Hopefully, we all agree that homogenous bad design is a problem.
But what about homogenous good design?
Sure, “good design” is better than “bad design”, but it presents a potentially massive problem for our cities and places.
Over the last several decades, strip centers, master-planned developments with faux facades made to look like individual buildings, and greenspaces in the middle of busy roads that nobody would ever safely access have been spreading bad design across the country.
The good news is that slowly, thanks in part to the work of fellow contributors here at Proud Places, more and more people are realizing that aesthetics and design do matter in shaping our places. Additionally, with the growth of Instagram, Pinterest, Etsy, and easy to use creative tools, the average person’s access to and respect for good design has never been greater.
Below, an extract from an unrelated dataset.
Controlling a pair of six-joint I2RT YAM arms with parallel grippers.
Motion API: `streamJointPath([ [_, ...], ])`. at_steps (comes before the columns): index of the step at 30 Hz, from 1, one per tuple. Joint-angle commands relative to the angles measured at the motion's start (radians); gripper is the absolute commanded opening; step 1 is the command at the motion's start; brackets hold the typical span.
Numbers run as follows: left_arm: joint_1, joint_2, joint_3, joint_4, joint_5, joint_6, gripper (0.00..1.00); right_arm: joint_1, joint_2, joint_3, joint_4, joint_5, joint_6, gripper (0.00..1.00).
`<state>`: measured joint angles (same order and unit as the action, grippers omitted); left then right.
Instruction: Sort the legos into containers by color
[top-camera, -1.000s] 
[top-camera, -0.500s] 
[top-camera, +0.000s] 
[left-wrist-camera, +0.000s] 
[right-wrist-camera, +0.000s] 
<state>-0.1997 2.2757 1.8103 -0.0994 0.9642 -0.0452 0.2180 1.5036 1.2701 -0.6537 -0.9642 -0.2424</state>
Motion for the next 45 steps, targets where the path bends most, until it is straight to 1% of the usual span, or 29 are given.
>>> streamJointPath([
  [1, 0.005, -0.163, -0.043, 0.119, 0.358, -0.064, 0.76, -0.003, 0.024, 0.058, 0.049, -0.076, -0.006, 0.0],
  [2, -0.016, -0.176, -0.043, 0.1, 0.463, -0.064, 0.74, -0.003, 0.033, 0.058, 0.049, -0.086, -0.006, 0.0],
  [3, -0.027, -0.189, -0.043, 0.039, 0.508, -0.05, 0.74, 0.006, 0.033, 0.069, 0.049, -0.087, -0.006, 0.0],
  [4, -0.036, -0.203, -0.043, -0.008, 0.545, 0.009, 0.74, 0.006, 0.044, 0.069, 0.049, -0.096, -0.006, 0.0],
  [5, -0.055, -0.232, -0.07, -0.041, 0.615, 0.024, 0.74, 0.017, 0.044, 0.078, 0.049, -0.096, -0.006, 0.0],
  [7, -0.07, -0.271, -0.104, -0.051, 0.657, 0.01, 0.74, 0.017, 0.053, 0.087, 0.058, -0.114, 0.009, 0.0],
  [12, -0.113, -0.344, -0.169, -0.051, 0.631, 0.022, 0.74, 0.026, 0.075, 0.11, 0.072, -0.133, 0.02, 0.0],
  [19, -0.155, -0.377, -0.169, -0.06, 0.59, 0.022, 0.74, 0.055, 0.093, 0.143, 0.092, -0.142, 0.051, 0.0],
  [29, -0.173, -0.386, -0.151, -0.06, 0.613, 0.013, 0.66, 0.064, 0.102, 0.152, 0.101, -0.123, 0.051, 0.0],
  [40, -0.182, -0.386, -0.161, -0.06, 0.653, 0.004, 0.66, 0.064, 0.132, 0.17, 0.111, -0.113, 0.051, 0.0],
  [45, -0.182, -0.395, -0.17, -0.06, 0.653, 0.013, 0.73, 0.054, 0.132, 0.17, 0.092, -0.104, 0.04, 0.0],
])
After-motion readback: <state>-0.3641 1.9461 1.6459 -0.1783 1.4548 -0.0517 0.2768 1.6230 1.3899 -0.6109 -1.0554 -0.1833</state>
The bad news is that specific elements and aesthetics, that while perhaps good design, are becoming so commonplace that many places around the world are beginning to lose their unique identity and are all starting to look the same.
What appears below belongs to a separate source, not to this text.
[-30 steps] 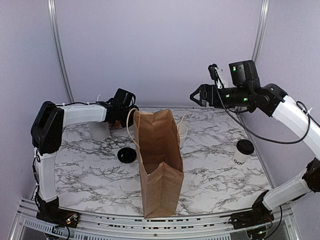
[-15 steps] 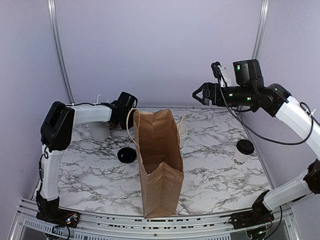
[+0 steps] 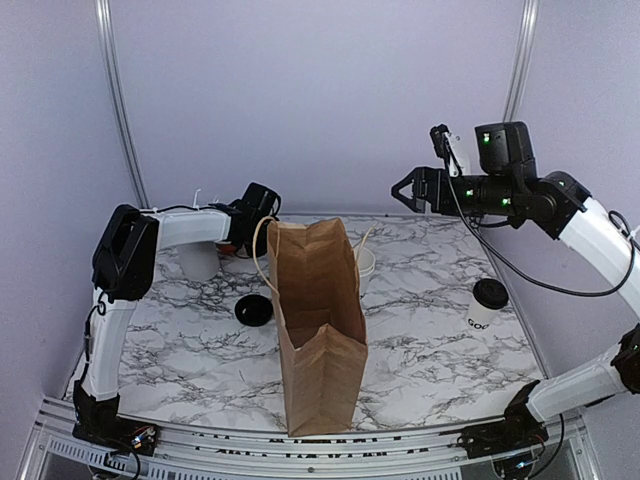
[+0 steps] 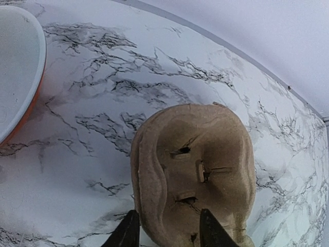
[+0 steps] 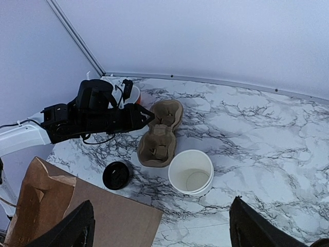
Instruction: Pack the takeout coffee
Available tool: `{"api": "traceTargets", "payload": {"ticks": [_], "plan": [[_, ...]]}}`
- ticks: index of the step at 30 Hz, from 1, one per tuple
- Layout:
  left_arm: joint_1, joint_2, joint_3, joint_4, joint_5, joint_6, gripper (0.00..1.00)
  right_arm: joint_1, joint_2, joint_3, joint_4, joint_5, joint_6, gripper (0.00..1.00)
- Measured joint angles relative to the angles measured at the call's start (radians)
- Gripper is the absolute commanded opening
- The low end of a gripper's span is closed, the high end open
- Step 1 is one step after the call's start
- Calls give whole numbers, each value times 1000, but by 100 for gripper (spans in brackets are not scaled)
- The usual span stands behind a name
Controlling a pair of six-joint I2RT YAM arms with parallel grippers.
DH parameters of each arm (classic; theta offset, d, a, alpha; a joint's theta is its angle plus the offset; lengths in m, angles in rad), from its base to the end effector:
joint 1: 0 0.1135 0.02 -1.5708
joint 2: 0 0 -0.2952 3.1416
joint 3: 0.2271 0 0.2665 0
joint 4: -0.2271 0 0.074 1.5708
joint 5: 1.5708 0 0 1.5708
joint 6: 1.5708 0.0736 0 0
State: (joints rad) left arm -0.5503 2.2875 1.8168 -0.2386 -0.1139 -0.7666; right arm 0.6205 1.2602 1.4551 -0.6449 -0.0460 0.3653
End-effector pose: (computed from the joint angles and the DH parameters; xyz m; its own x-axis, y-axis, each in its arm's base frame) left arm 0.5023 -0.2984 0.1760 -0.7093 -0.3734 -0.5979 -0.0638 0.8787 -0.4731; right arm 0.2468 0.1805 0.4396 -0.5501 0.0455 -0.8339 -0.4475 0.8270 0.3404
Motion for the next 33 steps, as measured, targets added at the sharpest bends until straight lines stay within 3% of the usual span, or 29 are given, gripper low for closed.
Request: {"api": "traceTargets", "payload": {"ticks": [12,33], "plan": [[0,39,56,-27,-15,1,30,-4,-4,0,-6,6,0,87],[0,97,155,-114,-72,68,24,-8,-19,0,-7,5,-1,88]]}}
We want places to improve and we believe that everyone deserves for their town, their coffee shop and their main street to be beautiful, revitalized and full of great design and style. However, it would be a tragic loss if every main street was full yet with the exact same shops and aesthetics you could find in every other town.
There would be no reason to travel, no reason to explore and nothing unique about our places.
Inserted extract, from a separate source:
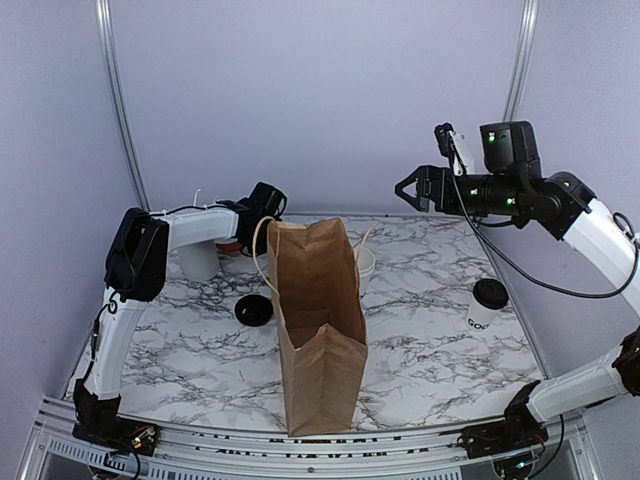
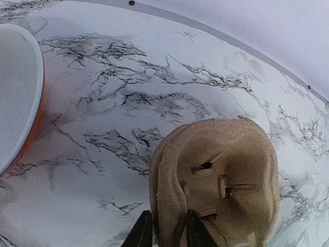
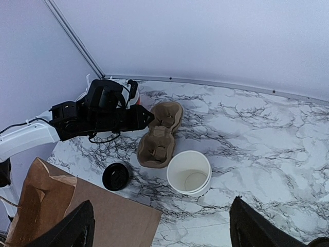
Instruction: Pack the takeout coffee
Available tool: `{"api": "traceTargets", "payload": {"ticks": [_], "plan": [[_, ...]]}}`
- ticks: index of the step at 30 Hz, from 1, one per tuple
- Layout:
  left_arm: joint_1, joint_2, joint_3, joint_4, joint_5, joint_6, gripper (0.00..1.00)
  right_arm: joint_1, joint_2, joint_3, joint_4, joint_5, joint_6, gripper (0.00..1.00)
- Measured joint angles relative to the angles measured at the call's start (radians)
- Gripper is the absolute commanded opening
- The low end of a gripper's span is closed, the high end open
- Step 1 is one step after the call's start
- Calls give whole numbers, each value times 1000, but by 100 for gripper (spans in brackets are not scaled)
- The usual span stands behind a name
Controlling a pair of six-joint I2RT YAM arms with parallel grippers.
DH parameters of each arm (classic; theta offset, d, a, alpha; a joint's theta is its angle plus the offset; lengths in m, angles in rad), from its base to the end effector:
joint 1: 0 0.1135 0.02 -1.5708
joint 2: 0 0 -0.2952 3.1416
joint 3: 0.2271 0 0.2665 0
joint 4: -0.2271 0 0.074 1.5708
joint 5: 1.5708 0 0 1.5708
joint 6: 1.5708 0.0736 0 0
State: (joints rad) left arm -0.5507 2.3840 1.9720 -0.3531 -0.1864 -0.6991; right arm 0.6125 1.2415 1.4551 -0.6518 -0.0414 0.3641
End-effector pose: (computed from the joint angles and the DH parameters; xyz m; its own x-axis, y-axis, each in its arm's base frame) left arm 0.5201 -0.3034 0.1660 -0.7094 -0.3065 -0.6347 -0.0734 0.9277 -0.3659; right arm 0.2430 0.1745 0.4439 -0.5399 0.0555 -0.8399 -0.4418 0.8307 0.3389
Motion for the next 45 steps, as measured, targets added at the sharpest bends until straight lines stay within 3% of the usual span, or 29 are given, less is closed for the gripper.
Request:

You may have heard of the term “Airspace” as it was coined to describe the specific aesthetic that is rapidly taking over the world and was defined in an article published on Verge that describes it as,
“It’s the realm of coffee shops, bars, startup offices, and co-live / workspaces that share the same hallmarks everywhere you go: a profusion of symbols of comfort and quality, at least to a certain connoisseurial mindset. Minimalist furniture. Craft beer and avocado toast. Reclaimed wood. Industrial lighting. Cortados. Fast internet. The homogeneity of these spaces means that traveling between them is frictionless. Changing places can be as painless as reloading a website. You might not even realize you’re not where you started.”
So here’s the rub – I like all of those things. Minimalist furniture, craft beer, reclaimed wood – sign me up! Who wouldn’t want their main street that is currently full of vacant buildings to be revitalized and full of all those cool places with that on-trend aesthetic? We should want progress, any progress and shouldn’t be design snobs, right?
Don’t get me wrong – I am fully advocating for progress and the revitalization of our places, but as we start to get there and places start to improve, I think we can do better.
Here’s how.
I’m a designer and run a design agency. However, I didn’t always know that I was a designer and looking back I can see that I was always a designer. Even as a child I remember walking into a restaurant and immediately sizing up the place and thinking “I’d rearrange this waiting room. The font on this menu is bad. They should change the lighting in here”. Within minutes I would subconsciously redesign the entire restaurant. I was a child – with no design training, no restaurant experience and yet I can assure you that my instantaneous design recommendations would have been an improvement. I think many of us do the same thing. We know exactly how we’d fix up that storefront, how we’d put string lights across main street, and how we’d create an inviting space that brings people in. However, I think that knee jerk approach can lead us to the problem I’m describing.
I don’t want to get in the way of progress and revitalization, but my advice is this – before you critique, pause – before you design, reflect. Even if it is just for a moment to consider – what makes this place unique and authentic? What about its history, culture and the people that came before us shaped this place? How can this be done in a way that is truly authentic?
When we work with communities on branding and help them rediscover and define their identity, we spend months in the engagement process before we design a single thing. We do far more listening than talking. Just like when I was a child sizing up the restaurant decor, we could certainly fly into a community and immediately start making recommendations – but we don’t. We believe we need to truly understand the community so that we can make powerful changes that are authentic and not just the latest, homogenous design improvement – even if it would be better. I’m not suggesting we delay improvements and take months strategizing. I’m all for quick, incremental activation and improvement. But just pause for a moment and don’t just make it nicer. Make it nicer and authentic.
Where people get this wrong is they overdo it and turn things into a caricature of their places.
Have you ever seen on HGTV when they are redoing somebody’s house and that poor person accidentally lets out that they like the beach? All of a sudden their house is full of seashells and fishing nets on the walls. You don’t need to go in the opposite direction and make everything unique and different just for the sake of being different.
It’s about being subtle and finding the balance and what makes your place authentic. I want well-designed places in my town and I want to visit well-designed places in your town. But I hope to find something unique about how you did it in your town.